Maurice ambitionne d’attirer plus de 1,5 million de touristes tout en augmentant les recettes générées par le secteur.

Maurice continue d’afficher une performance solide sur le plan touristique malgré les tensions au Moyen-Orient qui ont perturbé le marché international du voyage et contribué à une hausse des tarifs aériens depuis février. Malgré tout, les autorités tablent sur une croissance comprise entre 3 % et 5 % et plus de 1,5 million de touristes pour atteindre au moins Rs 120 milliards de recettes.

Pour donner des moyens aux ambitions, plusieurs mesures ont été annoncées dans le Budget 2026-2027. Des smart gates, l’e-visa et une application touristique doit permettre de faciliter les procédures d’arrivée et d’améliorer l’expérience des visiteurs. Les Eco Integrated Tourism Villages et la valorisation du tourisme intérieur, la gastronomie, l’artisanat et les expériences culturelles authentiques doivent renforcer l’attractivité.

Face aux besoins croissants en main-d’œuvre qualifiée, l’École hôtelière Sir Gaëtan Duval sera modernisée afin de mieux répondre aux exigences du secteur. L’investissement dans le marketing de destination sera musclé. La stratégie repose sur la consolidation des marchés traditionnels tout en accélérant la conquête de marchés émergents à fort potentiel. La promotion sera davantage axée sur la culture, la durabilité, l’écotourisme, les attractions de l’intérieur du pays ainsi que sur l’authenticité de l’art de vivre mauricien.
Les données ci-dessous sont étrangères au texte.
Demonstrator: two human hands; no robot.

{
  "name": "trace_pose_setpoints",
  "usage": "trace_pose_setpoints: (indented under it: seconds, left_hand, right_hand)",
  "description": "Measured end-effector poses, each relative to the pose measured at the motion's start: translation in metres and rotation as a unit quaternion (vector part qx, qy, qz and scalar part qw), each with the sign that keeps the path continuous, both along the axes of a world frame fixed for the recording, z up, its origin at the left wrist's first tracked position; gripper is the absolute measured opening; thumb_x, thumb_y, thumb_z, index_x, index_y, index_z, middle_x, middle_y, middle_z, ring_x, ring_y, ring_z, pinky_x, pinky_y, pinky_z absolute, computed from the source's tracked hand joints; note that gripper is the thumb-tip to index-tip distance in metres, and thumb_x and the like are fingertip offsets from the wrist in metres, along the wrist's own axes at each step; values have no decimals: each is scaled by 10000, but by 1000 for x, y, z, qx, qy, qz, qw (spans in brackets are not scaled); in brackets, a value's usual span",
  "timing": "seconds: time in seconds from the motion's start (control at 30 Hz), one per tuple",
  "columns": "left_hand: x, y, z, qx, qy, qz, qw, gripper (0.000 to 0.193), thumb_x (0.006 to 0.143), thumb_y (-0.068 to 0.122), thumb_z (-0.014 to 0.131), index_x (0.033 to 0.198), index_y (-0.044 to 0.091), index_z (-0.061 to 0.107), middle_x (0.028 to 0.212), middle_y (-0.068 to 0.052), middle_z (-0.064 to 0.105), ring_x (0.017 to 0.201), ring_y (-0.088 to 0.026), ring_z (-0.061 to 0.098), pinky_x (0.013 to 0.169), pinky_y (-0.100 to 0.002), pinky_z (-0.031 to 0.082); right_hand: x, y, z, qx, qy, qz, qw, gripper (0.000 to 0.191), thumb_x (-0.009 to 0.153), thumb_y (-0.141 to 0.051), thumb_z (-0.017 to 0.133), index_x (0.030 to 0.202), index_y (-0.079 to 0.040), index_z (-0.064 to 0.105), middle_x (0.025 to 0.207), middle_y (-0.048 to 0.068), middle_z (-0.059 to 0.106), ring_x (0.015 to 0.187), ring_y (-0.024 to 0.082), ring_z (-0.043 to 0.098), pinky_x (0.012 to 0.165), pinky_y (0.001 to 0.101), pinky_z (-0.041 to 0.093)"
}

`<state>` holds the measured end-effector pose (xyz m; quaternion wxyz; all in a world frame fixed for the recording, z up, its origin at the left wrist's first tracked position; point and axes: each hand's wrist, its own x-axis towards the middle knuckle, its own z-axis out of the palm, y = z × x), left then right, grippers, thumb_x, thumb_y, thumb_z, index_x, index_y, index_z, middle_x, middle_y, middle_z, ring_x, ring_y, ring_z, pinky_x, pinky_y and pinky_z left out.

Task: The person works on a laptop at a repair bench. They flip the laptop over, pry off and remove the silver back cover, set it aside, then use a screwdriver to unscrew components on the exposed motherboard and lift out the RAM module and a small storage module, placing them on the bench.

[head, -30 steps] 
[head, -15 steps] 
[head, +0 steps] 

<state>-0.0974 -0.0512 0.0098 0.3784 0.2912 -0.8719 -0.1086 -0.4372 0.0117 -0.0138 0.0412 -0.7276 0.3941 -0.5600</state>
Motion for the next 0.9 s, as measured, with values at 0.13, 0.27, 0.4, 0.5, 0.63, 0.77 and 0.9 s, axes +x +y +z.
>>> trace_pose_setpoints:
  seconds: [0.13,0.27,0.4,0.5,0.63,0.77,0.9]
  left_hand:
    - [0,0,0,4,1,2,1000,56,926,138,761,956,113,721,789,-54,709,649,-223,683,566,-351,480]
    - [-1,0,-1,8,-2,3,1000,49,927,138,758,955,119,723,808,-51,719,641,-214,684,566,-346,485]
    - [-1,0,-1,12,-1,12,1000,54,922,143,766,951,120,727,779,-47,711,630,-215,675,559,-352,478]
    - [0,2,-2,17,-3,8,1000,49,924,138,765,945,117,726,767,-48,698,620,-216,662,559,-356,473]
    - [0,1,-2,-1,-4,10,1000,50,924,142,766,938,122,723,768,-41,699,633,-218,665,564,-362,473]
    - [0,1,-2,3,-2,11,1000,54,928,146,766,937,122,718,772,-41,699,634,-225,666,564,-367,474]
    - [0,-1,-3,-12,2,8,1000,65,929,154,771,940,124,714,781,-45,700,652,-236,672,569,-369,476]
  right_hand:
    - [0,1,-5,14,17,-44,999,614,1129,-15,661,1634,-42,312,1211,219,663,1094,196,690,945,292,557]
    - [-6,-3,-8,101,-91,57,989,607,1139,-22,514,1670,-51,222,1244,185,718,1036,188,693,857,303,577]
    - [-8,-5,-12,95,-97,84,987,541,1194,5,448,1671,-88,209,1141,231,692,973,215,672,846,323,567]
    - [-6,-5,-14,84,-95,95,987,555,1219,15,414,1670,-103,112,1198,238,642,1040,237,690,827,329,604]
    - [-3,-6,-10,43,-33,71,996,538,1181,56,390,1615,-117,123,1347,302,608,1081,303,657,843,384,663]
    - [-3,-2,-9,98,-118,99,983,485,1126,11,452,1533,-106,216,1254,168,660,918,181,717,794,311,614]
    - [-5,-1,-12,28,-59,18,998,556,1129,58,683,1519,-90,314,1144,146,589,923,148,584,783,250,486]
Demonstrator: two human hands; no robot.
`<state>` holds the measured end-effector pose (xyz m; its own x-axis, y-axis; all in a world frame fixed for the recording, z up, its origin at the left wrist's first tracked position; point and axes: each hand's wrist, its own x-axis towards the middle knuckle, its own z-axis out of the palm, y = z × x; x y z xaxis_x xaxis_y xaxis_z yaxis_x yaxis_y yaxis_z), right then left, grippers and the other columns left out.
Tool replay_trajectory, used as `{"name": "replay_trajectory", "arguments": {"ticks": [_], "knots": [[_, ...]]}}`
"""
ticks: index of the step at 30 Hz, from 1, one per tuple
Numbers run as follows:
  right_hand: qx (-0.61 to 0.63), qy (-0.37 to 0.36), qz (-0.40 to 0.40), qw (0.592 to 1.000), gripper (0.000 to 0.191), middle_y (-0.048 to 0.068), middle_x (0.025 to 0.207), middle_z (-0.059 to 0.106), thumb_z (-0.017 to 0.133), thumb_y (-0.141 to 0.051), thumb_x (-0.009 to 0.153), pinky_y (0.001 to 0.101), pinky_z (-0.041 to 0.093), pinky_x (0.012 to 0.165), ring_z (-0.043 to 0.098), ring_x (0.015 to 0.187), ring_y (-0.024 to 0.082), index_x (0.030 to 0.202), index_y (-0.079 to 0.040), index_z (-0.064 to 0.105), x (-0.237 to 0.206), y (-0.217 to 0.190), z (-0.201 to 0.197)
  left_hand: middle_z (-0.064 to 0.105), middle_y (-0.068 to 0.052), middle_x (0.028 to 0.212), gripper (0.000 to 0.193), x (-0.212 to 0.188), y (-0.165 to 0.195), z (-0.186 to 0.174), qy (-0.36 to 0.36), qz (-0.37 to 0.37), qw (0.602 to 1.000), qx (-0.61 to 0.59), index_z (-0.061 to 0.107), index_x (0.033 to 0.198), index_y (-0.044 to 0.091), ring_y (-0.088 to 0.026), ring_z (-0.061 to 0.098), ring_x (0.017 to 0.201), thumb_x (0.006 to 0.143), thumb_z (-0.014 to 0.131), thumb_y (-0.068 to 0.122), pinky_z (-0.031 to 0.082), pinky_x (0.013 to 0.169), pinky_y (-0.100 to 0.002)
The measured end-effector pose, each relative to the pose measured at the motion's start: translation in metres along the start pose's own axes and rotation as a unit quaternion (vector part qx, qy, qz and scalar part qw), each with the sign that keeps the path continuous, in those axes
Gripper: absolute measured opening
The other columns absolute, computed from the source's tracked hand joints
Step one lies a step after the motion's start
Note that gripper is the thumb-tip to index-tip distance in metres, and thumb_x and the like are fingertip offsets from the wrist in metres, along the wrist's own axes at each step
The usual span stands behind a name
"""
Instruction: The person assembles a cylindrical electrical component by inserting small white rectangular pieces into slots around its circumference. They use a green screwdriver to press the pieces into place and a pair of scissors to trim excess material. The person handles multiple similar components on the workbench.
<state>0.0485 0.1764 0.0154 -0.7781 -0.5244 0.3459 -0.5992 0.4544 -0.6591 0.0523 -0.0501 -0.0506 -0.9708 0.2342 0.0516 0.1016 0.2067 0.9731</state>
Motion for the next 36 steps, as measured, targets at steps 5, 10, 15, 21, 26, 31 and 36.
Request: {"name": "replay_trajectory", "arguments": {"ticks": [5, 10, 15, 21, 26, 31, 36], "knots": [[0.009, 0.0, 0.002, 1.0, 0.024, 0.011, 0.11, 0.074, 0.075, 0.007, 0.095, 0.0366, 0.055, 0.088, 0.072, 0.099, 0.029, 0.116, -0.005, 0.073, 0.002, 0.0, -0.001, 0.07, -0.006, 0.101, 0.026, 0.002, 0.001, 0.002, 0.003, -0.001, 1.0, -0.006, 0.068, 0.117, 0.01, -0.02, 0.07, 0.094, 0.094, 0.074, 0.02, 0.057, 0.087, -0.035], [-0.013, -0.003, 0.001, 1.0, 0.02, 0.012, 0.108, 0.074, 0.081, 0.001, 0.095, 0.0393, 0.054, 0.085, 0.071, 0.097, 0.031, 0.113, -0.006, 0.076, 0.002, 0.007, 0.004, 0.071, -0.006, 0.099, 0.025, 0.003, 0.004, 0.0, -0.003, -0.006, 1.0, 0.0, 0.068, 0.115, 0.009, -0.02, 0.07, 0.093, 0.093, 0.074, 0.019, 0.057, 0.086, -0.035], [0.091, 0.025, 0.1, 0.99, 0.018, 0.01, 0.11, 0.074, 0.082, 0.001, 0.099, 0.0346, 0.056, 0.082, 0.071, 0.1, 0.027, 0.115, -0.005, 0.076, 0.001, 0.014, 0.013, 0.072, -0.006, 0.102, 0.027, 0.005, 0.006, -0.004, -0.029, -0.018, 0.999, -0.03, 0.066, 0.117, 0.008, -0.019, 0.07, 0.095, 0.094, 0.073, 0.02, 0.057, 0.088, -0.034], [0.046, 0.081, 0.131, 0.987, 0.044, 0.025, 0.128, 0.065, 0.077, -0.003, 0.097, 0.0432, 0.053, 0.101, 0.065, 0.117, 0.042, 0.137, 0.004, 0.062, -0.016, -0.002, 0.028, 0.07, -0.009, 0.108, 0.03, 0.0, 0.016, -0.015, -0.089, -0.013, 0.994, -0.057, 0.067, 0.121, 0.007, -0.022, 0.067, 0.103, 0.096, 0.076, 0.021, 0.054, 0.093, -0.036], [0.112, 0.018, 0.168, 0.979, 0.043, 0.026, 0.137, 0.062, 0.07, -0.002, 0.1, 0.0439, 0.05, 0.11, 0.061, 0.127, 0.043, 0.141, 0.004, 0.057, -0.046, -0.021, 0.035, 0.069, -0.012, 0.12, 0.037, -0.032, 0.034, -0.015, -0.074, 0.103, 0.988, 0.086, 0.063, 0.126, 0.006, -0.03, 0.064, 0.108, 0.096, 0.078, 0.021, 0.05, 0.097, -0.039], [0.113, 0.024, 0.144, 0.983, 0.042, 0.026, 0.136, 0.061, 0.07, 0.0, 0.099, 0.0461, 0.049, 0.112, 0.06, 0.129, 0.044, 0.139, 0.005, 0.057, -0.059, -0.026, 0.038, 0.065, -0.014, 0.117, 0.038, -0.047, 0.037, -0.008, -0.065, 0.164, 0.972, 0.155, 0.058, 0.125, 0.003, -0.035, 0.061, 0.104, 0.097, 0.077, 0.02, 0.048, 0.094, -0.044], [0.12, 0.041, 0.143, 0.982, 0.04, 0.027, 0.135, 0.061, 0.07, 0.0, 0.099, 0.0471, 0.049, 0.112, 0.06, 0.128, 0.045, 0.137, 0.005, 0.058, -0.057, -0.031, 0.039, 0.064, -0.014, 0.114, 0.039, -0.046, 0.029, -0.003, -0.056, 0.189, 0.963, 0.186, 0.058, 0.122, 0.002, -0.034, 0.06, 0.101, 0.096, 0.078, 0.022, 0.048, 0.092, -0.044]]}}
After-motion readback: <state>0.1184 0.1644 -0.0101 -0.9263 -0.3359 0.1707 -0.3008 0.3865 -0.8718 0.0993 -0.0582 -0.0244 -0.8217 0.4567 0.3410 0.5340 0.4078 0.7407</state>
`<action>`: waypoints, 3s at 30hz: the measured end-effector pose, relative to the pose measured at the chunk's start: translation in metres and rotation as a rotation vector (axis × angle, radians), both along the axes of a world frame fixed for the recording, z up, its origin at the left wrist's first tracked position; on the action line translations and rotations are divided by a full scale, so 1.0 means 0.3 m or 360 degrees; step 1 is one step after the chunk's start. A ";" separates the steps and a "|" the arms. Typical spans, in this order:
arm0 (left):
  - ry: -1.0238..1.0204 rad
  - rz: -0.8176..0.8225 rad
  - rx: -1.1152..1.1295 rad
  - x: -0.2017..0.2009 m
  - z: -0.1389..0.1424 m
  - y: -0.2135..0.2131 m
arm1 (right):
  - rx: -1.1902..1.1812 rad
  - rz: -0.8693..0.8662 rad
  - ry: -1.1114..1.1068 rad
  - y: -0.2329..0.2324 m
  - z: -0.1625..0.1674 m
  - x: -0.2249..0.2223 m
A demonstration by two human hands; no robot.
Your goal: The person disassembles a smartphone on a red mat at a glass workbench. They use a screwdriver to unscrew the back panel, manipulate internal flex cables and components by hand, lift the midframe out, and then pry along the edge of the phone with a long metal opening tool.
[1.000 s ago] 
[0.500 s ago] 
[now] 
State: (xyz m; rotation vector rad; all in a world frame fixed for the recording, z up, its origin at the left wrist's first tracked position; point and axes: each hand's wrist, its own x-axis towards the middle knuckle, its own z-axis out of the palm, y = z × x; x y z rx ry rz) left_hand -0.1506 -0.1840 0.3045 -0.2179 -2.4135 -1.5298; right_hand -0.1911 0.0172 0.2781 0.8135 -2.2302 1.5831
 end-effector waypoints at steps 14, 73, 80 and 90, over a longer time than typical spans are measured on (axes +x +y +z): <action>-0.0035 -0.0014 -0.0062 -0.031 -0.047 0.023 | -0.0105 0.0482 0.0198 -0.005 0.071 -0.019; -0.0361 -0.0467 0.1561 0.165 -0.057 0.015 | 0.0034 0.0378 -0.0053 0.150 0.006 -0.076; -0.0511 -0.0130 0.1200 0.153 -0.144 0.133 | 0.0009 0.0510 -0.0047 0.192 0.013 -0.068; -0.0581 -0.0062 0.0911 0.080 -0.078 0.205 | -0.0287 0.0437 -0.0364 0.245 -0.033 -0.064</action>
Budget alloué : Rs 1 milliard, dont Rs 490 millions à la Mauritius Tourism Promotion Authority (MTPA).

Le Budget prévoit également un encadrement des activités nautiques innovantes ainsi qu’une réforme du secteur de l’hébergement, en structurant mieux les locations de courte durée et en formalisant le secteur informel, tout en garantissant des normes de qualité.

Cependant, pour Ajay Jhurry, président de l’Association of Tourism Operators (ATO), l’enjeu se situe désormais dans la mise en œuvre concrète de ces annonces. La promotion touristique, estime-t-il, ne doit pas se limiter à l’enveloppe budgétaire, car la promotion de la destination implique également l’ensemble des acteurs du secteur, des grandes entreprises aux plus petites structures. Deux éléments doivent guider l’utilisation de ces fonds : le retour sur investissement et la redistribution.

De son côté, l’Executive Director d’OMJ (Omarjee Aviation, Omarjee Holidays, OMJ Commercial) et consul honoraire de la République d’Arménie à Maurice, Umarfarooq Omarjee, estime que Maurice doit continuer à renforcer ses atouts afin de préserver sa compétitivité sur le marché mondial. Pour ce professionnel de l’aviation et du tourisme, le maintien des investissements dans la promotion de la destination est essentiel. Avec l’évolution des technologies et l’influence grandissante des réseaux sociaux, l’image d’un pays peut rapidement évoluer, d’où l’importance de maintenir une présence constante sur les marchés internationaux.

«Nous sommes une île et l’accès est très important», souligne-t-il. Selon lui, le développement du tourisme mauricien dépend de la capacité du pays à diversifier ses connexions aériennes et à accueillir davantage de compagnies. Il estime qu’une plus grande ouverture du ciel mauricien permettrait d’apporter davantage de compétitivité. «Augmenter le nombre de compagnies qui opèrent va amener une certaine compétitivité. Ce n’est pas forcément au détriment d’une compagnie, mais cela permet de rééquilibrer le marché», explique-t-il. «Si nous avions eu d’autres possibilités ou d’autres compagnies qui opéraient, le risque de dépendre d’une seule compagnie aurait été beaucoup moins important», affirme-t-il.

Dans cette perspective, l’arrivée d’Ethiopian Airlines est, selon lui, une évolution positive. «Plus nous avons de possibilités de connecter Maurice avec différents points, que ce soit l’Afrique ou l’Asie, plus cela apporte des opportunités», dit-il. Malgré les tensions internationales, qui ont affecté le mois d’avril, Maurice continue de bénéficier d’un avantage majeur, selon lui : son image de destination sûre, stable et paisible.

Pour renforcer la compétitivité touristique du pays, Umarfarooq Omarjee estime toutefois que Maurice doit continuer à faire évoluer son modèle. L’e-visa, qui allège les tracasseries administratives, est une bonne initiative, par exemple. Proposer des expériences plus personnalisées et augmenter les revenus générés par chaque visiteur sont des axes de valeur.

Enfin, Umarfarooq Omarjee salue les investissements prévus pour moderniser l’aéroport, notamment à travers les e-gates et les travaux de rénovation. Une meilleure connectivité aérienne, une promotion internationale soutenue, une offre touristique adaptée et des infrastructures modernes seront, selon lui, essentielles pour assurer la croissance future du secteur.

Pilier de l’économie

1 436 250 visiteurs accueillis en 2025, soit une hausse de 3,9 % par rapport à 2024. Cette performance historique s’est soldée de près de Rs 103 milliards de recettes. Ce qui fait du tourisme l’un des piliers de l’économie mauricienne.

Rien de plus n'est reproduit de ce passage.